=== TASK BRIEF ===
Starting with the line that contains "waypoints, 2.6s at" and stopping after the line that contains "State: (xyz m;", return each line below exactly as written, with no others.

=== DATASET EXCERPTS ===
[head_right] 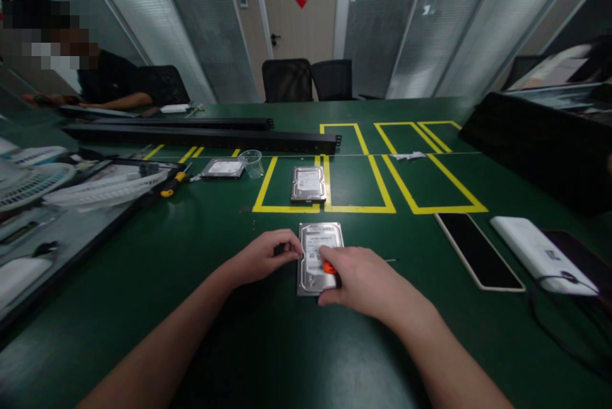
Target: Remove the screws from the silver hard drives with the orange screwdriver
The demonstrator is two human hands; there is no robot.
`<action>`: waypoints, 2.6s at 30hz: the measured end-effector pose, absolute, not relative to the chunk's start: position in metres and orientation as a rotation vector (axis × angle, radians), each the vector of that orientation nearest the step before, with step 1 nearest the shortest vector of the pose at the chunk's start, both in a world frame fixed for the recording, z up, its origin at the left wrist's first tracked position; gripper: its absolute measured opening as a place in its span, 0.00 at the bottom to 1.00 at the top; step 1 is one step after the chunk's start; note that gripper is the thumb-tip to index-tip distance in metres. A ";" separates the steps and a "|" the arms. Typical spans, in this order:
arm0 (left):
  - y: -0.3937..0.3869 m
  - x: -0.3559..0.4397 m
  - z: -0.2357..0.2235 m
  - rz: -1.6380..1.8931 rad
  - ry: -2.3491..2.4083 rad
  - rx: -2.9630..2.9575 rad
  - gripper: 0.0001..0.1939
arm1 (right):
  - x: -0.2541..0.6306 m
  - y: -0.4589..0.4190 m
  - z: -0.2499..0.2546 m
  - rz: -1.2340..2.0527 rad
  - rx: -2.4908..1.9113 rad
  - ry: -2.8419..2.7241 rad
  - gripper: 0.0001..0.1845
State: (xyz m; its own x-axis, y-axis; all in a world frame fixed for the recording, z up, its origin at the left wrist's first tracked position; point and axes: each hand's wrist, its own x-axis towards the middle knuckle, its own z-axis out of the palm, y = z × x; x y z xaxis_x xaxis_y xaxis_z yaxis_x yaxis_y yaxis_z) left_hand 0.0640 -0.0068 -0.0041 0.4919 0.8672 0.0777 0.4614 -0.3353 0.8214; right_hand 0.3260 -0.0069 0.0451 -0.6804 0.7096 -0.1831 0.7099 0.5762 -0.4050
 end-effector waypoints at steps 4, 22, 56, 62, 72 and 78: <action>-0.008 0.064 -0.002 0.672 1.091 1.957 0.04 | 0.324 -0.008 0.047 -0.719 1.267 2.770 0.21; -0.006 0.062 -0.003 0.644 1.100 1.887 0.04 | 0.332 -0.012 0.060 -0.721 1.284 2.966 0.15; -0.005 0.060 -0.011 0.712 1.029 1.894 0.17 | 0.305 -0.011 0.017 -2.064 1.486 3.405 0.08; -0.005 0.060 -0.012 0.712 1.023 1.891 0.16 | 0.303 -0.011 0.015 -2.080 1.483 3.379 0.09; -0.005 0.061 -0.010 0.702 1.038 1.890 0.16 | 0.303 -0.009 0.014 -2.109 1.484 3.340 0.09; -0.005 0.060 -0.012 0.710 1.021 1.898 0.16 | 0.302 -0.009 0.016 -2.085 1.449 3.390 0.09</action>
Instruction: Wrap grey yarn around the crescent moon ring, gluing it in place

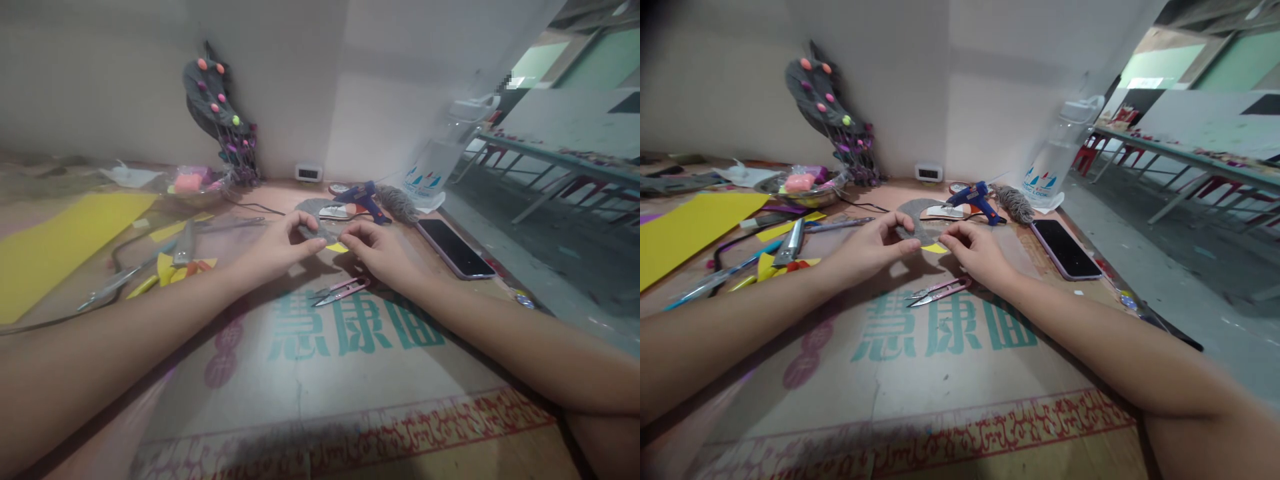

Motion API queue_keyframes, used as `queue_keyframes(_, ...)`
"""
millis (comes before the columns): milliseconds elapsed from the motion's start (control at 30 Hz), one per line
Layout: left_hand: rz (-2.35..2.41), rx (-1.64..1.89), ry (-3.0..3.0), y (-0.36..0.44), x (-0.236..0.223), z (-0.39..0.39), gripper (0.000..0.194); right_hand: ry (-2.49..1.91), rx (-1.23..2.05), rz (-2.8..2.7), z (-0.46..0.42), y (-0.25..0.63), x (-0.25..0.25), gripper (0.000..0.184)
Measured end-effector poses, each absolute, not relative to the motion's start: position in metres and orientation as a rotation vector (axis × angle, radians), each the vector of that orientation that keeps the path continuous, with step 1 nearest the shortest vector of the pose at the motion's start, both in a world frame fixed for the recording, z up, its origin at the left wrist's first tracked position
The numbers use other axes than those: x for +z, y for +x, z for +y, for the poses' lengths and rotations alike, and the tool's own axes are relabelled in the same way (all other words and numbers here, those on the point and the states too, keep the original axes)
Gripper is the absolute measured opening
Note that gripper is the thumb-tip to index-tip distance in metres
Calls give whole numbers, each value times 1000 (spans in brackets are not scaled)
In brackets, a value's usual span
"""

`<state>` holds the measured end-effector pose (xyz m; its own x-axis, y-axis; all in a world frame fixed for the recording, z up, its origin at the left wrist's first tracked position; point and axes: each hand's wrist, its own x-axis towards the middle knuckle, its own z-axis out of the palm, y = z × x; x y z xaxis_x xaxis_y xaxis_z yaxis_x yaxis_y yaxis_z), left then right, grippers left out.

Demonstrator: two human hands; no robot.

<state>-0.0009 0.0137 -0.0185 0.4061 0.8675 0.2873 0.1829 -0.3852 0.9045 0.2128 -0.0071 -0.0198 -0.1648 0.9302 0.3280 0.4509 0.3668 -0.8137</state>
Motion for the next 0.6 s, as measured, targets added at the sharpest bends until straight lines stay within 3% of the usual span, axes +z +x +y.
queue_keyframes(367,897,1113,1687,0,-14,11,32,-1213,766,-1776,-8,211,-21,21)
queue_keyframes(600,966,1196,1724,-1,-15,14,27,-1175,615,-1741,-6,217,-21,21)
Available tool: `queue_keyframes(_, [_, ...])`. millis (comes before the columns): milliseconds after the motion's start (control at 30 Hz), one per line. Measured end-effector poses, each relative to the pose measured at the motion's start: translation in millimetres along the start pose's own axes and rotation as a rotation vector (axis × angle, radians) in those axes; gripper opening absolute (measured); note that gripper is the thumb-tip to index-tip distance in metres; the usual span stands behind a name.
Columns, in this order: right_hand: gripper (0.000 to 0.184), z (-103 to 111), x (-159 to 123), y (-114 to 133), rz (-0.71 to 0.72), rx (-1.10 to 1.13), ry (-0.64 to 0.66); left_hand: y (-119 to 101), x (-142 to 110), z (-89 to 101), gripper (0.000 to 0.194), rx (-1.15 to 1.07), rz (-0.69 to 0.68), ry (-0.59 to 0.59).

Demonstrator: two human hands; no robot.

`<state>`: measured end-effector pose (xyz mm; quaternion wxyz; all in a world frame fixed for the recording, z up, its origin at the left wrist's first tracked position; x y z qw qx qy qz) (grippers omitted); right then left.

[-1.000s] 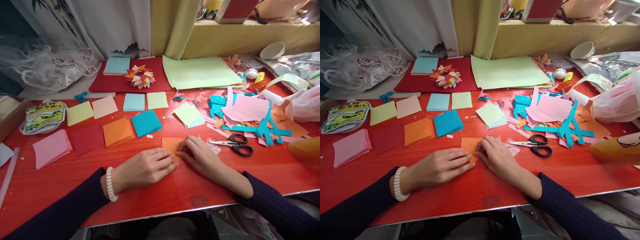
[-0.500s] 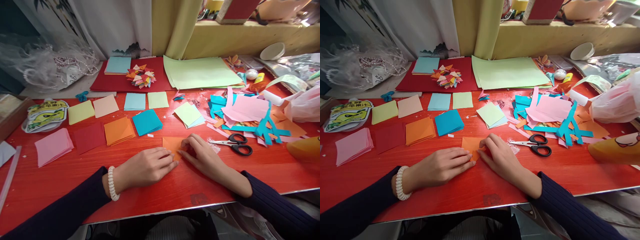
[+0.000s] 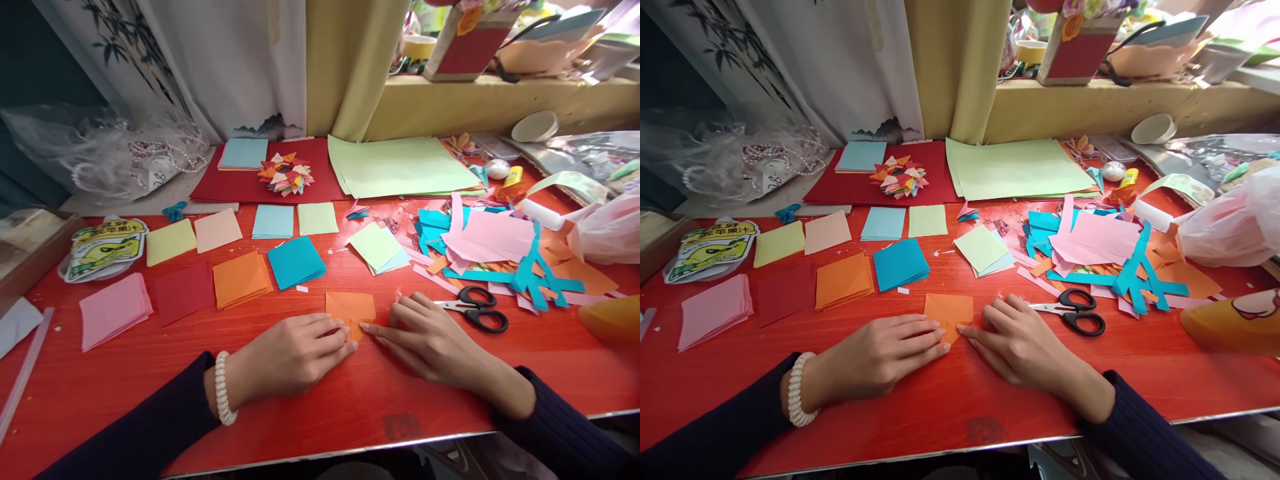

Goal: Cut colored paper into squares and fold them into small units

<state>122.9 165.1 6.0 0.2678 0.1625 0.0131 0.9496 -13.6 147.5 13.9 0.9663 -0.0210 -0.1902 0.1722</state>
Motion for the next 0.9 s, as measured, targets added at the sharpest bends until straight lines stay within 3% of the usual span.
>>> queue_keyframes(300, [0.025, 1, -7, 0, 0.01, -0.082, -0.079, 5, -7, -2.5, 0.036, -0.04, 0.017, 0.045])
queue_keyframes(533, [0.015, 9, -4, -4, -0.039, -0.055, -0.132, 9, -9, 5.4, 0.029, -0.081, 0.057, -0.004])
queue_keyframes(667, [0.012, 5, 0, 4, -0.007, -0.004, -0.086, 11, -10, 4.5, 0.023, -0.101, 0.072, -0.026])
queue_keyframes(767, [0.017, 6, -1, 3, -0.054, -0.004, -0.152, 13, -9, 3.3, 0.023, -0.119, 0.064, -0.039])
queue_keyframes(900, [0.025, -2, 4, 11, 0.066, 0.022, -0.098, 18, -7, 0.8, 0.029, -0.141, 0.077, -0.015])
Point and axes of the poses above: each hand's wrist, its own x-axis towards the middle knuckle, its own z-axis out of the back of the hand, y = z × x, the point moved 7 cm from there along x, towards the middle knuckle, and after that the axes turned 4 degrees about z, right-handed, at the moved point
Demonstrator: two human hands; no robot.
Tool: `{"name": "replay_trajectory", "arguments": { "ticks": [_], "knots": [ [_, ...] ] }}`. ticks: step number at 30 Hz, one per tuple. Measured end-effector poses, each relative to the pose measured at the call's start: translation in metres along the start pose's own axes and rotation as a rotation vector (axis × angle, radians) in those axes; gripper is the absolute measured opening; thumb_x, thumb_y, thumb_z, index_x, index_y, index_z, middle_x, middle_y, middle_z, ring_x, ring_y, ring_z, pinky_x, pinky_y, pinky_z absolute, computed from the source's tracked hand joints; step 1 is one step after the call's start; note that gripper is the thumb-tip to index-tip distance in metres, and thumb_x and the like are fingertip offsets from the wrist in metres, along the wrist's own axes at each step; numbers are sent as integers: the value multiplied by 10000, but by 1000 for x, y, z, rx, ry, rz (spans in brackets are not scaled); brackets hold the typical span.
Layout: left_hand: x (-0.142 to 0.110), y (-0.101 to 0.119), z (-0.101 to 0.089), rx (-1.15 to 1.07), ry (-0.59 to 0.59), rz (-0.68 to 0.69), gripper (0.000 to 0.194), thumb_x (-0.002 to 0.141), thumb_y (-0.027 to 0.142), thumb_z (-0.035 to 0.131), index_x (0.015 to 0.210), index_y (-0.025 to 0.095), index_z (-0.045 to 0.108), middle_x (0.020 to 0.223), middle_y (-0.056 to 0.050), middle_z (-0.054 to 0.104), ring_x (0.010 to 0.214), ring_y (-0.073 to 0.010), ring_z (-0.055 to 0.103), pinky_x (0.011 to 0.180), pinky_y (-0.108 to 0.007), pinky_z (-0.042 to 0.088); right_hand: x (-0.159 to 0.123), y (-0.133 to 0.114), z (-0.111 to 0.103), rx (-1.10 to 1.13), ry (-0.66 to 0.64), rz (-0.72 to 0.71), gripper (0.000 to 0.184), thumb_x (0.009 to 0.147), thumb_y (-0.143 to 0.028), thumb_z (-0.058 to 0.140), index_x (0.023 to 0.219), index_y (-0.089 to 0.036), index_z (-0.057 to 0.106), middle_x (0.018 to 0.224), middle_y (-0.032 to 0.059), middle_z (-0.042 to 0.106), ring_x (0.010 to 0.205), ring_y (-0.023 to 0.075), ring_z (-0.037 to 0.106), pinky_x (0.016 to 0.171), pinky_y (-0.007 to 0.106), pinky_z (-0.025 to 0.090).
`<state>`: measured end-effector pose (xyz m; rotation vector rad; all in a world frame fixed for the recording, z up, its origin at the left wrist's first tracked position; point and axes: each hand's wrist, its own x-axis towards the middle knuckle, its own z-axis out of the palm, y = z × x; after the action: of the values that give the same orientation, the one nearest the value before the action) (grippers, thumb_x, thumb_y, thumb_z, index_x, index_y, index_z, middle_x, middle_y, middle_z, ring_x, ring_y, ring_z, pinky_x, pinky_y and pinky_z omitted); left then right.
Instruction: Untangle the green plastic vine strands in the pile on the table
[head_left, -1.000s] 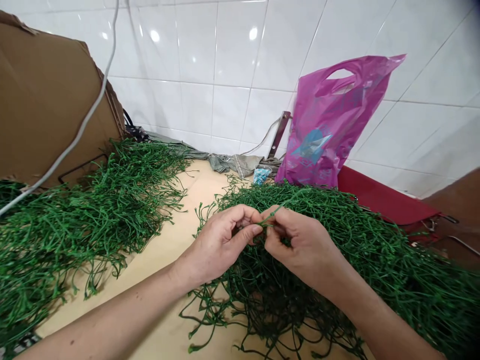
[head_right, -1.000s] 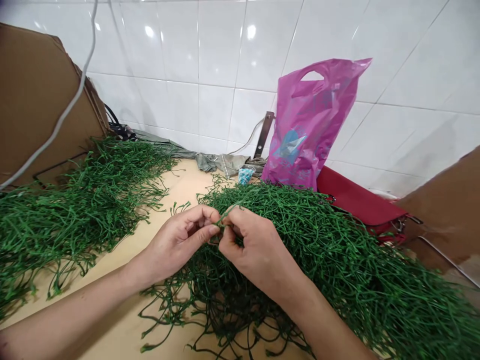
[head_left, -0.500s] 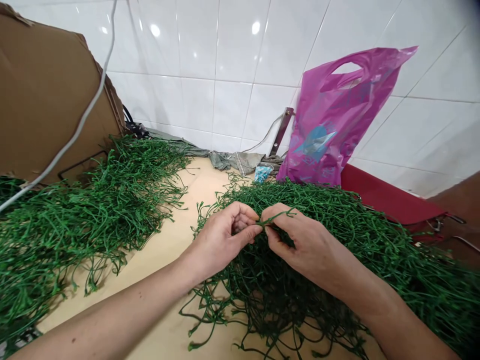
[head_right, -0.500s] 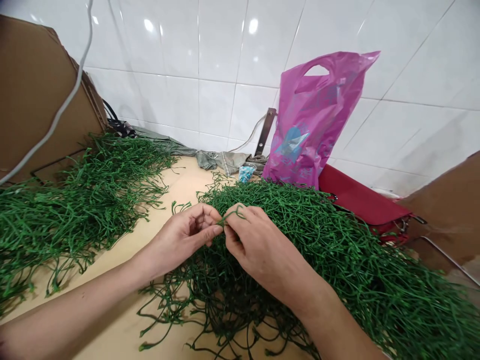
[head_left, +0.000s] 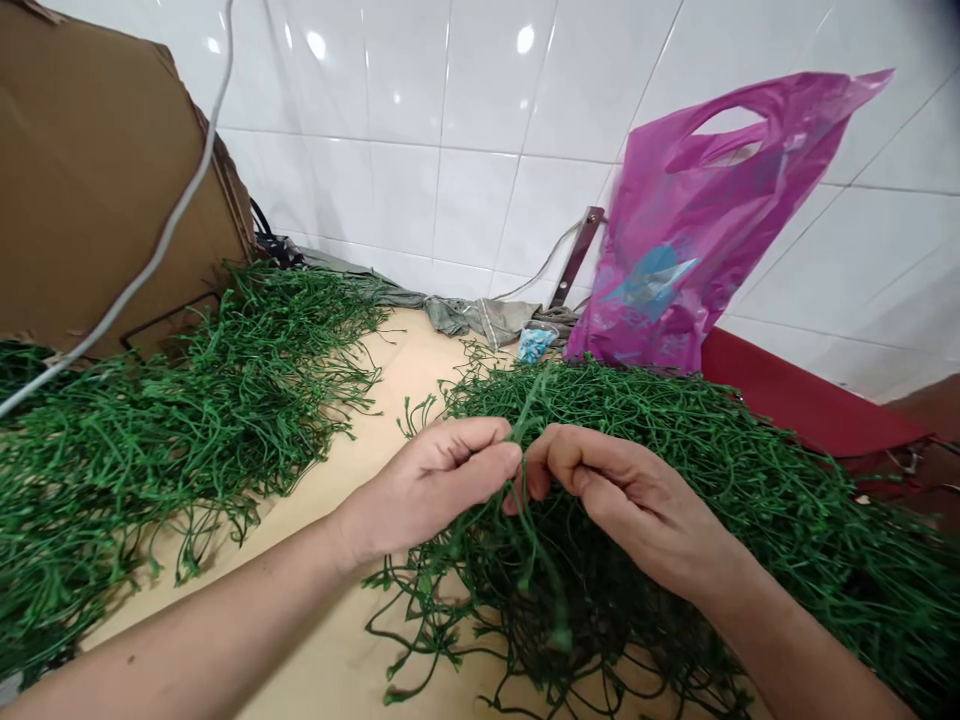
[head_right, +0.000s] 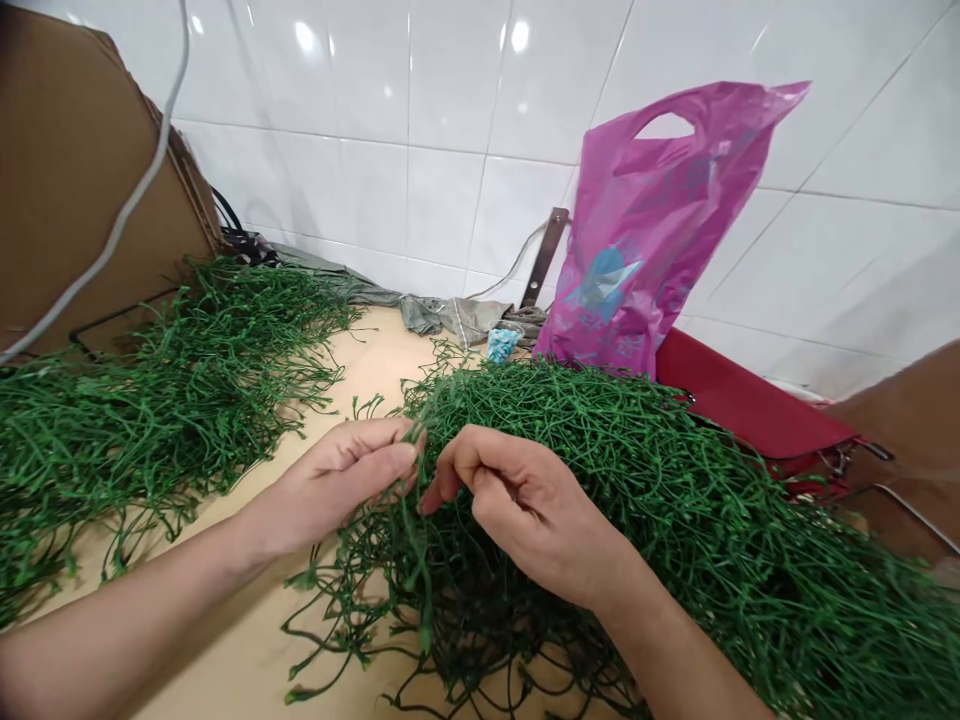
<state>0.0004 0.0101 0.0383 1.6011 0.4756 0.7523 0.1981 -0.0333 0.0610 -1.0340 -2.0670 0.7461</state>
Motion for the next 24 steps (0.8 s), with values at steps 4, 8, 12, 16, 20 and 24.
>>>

=== RESULT FOR THIS TASK ===
`<action>`: waypoints, 2.6s at 30hz: the measured end-effector pose, absolute, not relative to the chunk's start: position in metres and orientation as a rotation vector (axis × angle, radians), each the vector of that orientation nearest the step before, with step 1 nearest the shortest vector of the pose at the chunk's start, both in a world frame fixed for the recording, z up, its origin at the left wrist's first tracked position; gripper: its absolute measured opening as a place in its span, 0.00 at the bottom to 1.00 at the top; step 1 is one step after the chunk's start; note that gripper is the thumb-tip to index-tip distance in metres. A ";" separates the steps and a "|" the arms. Typical spans, in this order:
arm0 (left):
  - y: -0.3937..0.3869 m
  - x: -0.3559..0.4397 m
  - z: -0.2357..0.2235 m
  - rz: -1.6380..1.8931 rad
  - ry: -2.3491..2.4083 rad
  - rx: -2.9630..2.9575 rad
  - gripper: 0.0001..0.1939
arm1 (right):
  - x: -0.2541..0.6306 m
  - y: -0.4589..0.4190 m
  - z: -0.2499..0.2546 m
  - rz: -1.2340..2.0527 rad
  - rx: -2.4908..1.9113 rad
  - ry: -2.8419..2.7241 rad
  - gripper: 0.0001..0.1845
State: (xyz m; its own x-axis, y-axis; all in a world frame fixed for the recording, z up, its origin at the left wrist's first tracked position; point and axes: each hand's wrist, its own x-axis towards the middle knuckle, its own z-axis out of the palm, y = z × x; x y z xaxis_x xaxis_y xaxis_z yaxis_x yaxis_y yaxis_z) left_hand 0.0640 -0.0068 -0.0041 0.4919 0.8672 0.0777 0.4614 -0.3353 0.8214; right_hand 0.3260 -0.0069 0.0451 -0.6804 0.7096 -0.1831 0.7099 0.5762 -0.4050

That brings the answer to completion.